Last week in this space, I explored the idea that the pressures hospital CEOs are now facing — from reimbursement challenges to care delivery transformation and labor issues — are convincing a fair number of leaders to call it quits. A recent study by the American College of Healthcare Executives suggests CEO turnover is trending upward, and I'll be exploring this issue in depth in an upcoming edition of H&HN.
Following that column, I spoke with Steve Valentine, president of the health care management consulting firm the Camden Group, who believes that the increasing pressures on the hospital C-suite may be making some leaders reconsider their commitment to their roles. And in some instances, Valentine says, their institutions may be asking them to step aside.

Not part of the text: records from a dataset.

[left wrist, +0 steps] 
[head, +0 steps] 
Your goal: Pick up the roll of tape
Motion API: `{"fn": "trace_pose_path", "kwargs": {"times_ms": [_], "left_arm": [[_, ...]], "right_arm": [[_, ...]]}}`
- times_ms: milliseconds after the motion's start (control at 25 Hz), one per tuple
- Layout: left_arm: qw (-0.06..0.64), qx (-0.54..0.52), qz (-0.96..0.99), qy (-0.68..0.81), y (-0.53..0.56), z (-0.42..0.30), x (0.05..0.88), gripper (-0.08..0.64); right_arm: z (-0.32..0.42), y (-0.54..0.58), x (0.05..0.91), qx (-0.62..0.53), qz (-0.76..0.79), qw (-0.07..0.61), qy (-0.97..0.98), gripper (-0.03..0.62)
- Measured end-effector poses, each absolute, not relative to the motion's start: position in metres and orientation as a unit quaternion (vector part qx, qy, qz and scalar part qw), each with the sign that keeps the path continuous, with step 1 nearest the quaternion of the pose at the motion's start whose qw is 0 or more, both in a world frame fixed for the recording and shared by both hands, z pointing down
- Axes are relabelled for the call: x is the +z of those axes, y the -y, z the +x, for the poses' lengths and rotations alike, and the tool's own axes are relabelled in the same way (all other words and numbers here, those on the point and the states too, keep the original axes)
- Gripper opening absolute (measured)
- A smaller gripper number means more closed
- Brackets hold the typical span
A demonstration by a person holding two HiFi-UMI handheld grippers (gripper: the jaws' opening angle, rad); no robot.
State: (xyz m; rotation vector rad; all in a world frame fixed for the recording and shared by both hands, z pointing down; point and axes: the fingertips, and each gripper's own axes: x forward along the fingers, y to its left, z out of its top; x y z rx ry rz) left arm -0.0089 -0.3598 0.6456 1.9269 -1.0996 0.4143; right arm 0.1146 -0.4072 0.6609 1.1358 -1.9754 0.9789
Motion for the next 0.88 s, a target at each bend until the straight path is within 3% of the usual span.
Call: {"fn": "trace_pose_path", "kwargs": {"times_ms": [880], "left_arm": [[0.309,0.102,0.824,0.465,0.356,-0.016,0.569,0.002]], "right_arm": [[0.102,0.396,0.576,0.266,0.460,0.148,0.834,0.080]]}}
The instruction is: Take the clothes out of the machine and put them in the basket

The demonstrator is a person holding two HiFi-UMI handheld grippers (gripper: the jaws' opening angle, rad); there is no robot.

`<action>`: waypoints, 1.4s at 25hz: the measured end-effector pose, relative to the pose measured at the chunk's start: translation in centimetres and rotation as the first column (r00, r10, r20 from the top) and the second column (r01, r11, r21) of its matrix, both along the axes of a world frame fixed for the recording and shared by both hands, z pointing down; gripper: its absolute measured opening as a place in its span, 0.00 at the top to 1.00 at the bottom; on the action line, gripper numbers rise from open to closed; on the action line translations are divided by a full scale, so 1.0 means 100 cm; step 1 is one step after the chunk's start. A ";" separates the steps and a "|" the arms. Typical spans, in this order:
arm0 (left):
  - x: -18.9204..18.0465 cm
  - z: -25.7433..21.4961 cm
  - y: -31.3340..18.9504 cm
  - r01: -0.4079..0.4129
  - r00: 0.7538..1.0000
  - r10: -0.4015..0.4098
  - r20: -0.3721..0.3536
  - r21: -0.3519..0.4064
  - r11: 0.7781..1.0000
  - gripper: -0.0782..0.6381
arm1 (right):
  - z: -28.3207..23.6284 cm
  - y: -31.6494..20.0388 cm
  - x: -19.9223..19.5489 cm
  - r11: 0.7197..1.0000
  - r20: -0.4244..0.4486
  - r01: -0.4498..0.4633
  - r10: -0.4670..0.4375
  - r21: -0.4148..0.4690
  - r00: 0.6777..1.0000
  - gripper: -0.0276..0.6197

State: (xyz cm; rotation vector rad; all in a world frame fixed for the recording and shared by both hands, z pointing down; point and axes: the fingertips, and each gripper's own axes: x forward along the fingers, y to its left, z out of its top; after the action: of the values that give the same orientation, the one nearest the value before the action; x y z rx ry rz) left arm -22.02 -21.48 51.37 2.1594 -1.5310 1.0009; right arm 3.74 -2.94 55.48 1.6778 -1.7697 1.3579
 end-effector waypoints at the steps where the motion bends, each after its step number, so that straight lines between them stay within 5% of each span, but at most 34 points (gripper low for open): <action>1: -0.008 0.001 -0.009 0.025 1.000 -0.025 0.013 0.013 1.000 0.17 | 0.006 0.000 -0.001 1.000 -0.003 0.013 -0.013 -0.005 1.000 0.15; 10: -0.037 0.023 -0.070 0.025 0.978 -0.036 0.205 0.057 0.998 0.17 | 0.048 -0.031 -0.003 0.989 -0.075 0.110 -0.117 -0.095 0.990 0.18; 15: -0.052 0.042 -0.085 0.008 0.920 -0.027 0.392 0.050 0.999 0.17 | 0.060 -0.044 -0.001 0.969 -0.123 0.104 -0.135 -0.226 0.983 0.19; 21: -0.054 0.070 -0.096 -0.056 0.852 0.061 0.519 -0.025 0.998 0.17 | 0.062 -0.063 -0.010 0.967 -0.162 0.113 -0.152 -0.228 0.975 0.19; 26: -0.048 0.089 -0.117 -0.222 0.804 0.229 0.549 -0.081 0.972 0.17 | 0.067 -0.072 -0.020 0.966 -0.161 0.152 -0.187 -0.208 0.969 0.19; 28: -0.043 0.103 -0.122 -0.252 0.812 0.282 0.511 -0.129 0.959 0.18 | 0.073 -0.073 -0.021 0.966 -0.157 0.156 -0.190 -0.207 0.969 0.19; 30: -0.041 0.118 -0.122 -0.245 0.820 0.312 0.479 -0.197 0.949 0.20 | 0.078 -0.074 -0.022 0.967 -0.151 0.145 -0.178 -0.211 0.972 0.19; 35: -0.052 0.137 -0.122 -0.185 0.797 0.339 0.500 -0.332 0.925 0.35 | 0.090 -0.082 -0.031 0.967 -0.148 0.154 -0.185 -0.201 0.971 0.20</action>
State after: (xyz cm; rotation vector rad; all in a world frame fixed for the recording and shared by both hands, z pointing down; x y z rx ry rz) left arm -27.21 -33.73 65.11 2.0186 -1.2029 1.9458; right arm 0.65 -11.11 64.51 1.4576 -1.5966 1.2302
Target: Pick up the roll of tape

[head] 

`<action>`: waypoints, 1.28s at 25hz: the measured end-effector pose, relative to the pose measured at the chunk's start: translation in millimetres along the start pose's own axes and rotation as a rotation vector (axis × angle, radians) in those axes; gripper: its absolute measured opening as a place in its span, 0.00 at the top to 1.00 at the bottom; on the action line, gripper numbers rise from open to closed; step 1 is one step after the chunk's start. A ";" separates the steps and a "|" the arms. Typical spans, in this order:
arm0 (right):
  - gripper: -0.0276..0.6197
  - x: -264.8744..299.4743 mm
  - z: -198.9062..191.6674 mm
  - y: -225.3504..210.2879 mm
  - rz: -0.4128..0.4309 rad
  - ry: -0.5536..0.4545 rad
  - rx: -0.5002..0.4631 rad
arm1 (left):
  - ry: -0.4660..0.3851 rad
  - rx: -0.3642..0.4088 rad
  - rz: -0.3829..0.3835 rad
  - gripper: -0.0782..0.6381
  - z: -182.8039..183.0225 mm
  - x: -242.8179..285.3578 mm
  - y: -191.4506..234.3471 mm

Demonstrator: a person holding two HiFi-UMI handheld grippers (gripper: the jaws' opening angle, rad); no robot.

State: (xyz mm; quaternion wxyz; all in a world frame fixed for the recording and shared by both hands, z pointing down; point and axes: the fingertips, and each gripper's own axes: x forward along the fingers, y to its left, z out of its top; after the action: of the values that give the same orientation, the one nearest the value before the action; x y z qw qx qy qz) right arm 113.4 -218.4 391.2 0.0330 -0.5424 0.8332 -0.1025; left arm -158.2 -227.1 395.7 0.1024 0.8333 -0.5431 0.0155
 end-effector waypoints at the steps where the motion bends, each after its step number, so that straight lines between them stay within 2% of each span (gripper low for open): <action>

"Things are a lot tougher in this environment," Valentine says. "Some people who were able to exist in a more cordial marketplace are seeing this change coming. They see the angst of doctors, and maybe some board members who want to exert more influence and are asking tougher questions. And CEOs are saying, 'I'm fully vested, or maybe I've got a couple of years left.' "
Succession planning, of course, is usually the first thing that comes to mind when the discussion of CEO turnover is brought up, and Valentine says more hospitals are creating or updating formalized succession plans. But I also asked Valentine what hospitals can do to avoid turnover and retain top leadership — a tough task, he says, since many organizations have already thinned out their nonclinical staff in recent years.
Proactively, Valentine says he's seeing hospitals rebuilding their leadership team to add the appropriate depth to deal with the impending challenges. For instance, he's hearing of hospitals that are responding to trends in physician alignment and quality improvement by hiring more physicians, as well as executives with a stronger clinical background.
"They're adding more of the clinical piece," he says.
Once those new leaders are in place, Valentine says, hospitals are reorganizing their teams to create formalized positions reflecting the new realities. Depending on the structure of a particular institution, it might make sense to have an ACO president or president of an employed physician group, Valentine says. Other institutions may be adding more focused service-line management responsibilities. Together, CEOs who add leadership staff with a clinical background can both delegate critical responsibilities and relieve some of their own pressure, Valentine says.